Roark Capital apparently isn’t done investing in restaurants.
The Atlanta-based private-equity firm has established a new fund, Roark Capital Partners VI, seeking to raise $5 billion, according to federal-securities documents. The filing comes less than a year after Roark closed on a $1.4 billion investment round.
The funding would give Roark more fuel to continue investing in restaurant chains as the industry emerges from the pandemic.
Roark has become one of the most aggressive and frequent buyers of restaurant chains, either on its own or through one of the multibrand concepts it controls—Arby’s owner Inspire Brands and Cinnabon-owner Focus Brands.
That aggressiveness was hardly slowed by the pandemic. Roark Capital made a notable $200 million investment in the publicly traded casual-dining operator Cheesecake Factory, for instance. Later in the year, it made its biggest splash yet, when Inspire Brands acquired Dunkin’ Brands in an $11.3 billion deal—the biggest in the industry in six years.
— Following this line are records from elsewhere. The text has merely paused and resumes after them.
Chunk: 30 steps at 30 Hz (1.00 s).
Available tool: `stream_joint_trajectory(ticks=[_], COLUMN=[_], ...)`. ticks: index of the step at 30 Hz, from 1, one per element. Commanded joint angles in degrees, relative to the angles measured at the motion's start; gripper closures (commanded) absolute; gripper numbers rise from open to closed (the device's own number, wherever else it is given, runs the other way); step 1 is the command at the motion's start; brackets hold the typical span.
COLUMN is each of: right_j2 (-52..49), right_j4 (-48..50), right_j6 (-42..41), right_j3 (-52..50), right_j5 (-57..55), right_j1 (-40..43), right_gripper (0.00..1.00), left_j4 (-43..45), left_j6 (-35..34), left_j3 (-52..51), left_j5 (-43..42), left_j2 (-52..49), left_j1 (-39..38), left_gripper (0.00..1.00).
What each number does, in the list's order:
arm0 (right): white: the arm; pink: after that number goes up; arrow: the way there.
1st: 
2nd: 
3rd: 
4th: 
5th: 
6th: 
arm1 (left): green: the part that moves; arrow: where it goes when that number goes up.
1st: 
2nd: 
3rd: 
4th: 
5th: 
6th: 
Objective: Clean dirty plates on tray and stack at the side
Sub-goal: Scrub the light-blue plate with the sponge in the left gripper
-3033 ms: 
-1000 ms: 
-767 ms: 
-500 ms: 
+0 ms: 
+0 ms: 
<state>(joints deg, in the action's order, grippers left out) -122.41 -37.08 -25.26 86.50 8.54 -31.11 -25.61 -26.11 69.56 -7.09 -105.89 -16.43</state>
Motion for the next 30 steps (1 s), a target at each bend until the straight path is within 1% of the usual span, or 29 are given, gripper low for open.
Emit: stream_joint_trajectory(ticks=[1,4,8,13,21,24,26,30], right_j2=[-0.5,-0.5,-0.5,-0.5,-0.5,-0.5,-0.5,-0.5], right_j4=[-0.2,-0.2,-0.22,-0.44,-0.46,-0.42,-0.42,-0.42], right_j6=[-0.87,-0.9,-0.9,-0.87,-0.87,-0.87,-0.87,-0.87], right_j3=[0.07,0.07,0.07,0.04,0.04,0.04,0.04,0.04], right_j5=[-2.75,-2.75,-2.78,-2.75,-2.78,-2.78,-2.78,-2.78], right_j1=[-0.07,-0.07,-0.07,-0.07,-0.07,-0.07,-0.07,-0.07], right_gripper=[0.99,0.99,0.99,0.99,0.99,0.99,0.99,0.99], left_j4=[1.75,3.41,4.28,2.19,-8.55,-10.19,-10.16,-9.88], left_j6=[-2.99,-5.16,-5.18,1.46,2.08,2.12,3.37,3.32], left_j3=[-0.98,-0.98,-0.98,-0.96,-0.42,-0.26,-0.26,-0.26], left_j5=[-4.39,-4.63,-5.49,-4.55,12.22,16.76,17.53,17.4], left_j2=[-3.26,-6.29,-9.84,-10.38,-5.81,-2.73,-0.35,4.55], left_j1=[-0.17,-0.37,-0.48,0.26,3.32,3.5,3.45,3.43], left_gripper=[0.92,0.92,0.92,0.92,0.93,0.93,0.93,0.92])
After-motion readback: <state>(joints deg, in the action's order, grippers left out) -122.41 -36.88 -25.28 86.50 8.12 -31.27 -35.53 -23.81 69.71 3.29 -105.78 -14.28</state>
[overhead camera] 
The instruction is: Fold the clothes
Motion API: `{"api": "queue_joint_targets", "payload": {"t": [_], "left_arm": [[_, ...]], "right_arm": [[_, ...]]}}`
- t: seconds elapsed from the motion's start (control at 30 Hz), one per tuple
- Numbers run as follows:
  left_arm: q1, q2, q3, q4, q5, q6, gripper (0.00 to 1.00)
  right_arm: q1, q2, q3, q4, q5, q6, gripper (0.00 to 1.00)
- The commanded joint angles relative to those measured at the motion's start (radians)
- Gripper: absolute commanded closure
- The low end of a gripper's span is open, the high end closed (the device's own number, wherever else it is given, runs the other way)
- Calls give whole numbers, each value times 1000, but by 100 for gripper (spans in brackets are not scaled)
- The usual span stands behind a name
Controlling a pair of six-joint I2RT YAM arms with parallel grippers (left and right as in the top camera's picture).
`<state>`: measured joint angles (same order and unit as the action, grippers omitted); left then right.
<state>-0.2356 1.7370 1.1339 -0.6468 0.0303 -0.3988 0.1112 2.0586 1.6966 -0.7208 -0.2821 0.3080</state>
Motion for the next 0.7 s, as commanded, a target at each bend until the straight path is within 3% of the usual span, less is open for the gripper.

At the same time, the pandemic tested Roark’s traditional buy-and-hold strategy: The company sold Corner Bakery, the fast-casual bakery/cafe chain that was clearly struggling with problems in urban markets and weak breakfast sales.
Roark has historically sold a remarkably small number of restaurant chains. It took Wingstop public in 2015 and sold Il Fornaio last year just before the pandemic hit.
The new fundraise, $5 billion, equals the size of Roark’s last big effort that closed in 2018, shortly after the formation of Inspire Brands with the purchase of Buffalo Wild Wings by Arby’s.